London/Bloomberg. Anleger unterschätzen nach Ansicht der Bank of America die Auswirkungen der längerfristigen EZB-Kredite auf Anleihen mit einem schlechten Rating. Als spekulativ eingestufte europäische Hochzinsanleihen (von Staaten sowie von Unternehmen) haben heuer im ersten Quartal einen Ertrag von 12,7Prozent gebracht, zeigen Daten des Instituts. Das ist der beste Jahresauftakt seit 1998.
Anleger sollten daher mehr in solche Papiere investieren als üblich, empfehlen die Analysten. „Das Sicherheitsnetz der EZB sollte die Systemrisken fernhalten, sodass in den nächsten Monaten der Renditehunger ein wichtiger positiver Antriebsfaktor sein dürfte“, heißt es in der Studie.

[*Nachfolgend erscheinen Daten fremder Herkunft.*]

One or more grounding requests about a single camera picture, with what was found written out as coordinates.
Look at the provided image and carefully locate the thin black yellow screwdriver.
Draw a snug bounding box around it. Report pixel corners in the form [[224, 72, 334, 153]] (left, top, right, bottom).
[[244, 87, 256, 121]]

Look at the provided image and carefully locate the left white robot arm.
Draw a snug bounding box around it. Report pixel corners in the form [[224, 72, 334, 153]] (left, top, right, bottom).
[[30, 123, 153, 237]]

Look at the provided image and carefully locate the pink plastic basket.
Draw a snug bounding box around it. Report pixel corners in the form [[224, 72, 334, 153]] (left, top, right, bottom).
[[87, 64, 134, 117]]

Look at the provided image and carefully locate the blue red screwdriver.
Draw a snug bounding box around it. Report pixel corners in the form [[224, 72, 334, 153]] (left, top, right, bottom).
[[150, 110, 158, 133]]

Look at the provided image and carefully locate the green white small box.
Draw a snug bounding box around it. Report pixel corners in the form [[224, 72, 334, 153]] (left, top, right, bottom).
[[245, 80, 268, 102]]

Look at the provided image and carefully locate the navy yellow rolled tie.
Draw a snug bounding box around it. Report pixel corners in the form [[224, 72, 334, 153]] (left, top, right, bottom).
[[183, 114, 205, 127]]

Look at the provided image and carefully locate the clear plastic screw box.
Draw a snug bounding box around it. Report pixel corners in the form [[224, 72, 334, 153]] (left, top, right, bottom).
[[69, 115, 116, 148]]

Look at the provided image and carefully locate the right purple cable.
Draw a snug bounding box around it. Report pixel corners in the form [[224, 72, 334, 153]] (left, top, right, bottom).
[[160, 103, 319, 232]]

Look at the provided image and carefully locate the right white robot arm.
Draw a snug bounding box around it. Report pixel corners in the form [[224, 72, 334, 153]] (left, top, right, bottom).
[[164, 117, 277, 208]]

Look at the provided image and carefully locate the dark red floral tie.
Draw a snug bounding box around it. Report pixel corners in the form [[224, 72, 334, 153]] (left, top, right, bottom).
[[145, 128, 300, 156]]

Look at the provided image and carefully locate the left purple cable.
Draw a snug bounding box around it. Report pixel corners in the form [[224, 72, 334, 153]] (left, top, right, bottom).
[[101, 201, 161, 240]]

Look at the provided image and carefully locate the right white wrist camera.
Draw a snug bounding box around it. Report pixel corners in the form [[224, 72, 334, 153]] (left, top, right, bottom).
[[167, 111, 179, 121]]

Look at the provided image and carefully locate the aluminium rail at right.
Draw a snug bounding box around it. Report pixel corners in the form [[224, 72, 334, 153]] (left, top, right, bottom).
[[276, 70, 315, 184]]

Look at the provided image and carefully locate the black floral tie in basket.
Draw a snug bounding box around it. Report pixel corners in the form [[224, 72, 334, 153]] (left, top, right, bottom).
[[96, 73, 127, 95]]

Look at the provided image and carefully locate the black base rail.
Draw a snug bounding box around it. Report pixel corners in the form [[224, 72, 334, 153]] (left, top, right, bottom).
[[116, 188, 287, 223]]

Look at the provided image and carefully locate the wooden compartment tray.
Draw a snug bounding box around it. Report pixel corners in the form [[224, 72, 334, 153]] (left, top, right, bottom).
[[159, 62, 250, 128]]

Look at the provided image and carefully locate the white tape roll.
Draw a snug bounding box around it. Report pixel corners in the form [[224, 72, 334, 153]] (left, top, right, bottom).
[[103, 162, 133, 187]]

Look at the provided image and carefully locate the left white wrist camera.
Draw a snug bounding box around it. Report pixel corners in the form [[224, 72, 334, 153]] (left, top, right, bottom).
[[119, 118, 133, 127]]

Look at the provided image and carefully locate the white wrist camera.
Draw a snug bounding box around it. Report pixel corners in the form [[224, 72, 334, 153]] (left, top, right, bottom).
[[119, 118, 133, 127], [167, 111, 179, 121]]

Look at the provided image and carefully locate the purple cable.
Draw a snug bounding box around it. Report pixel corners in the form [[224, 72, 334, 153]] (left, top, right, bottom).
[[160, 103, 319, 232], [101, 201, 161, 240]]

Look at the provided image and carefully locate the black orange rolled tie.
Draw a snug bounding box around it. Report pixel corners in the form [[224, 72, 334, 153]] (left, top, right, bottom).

Die Renditen von Hochzinsanleihen sind seit Jahresbeginn im Schnitt um 3,6Prozentpunkte auf 8,8Prozent gesunken. Spekulative Anleihen werden von den Ratingagenturen Standard & Poor's und Fitch niedriger als mit „BBB–“ bewertet und von Moody's niedriger als mit „Baa3“. Am besten investiert man als Kleinanleger über (Index-)Fonds, um das Risiko auf mehrere Papiere zu verteilen.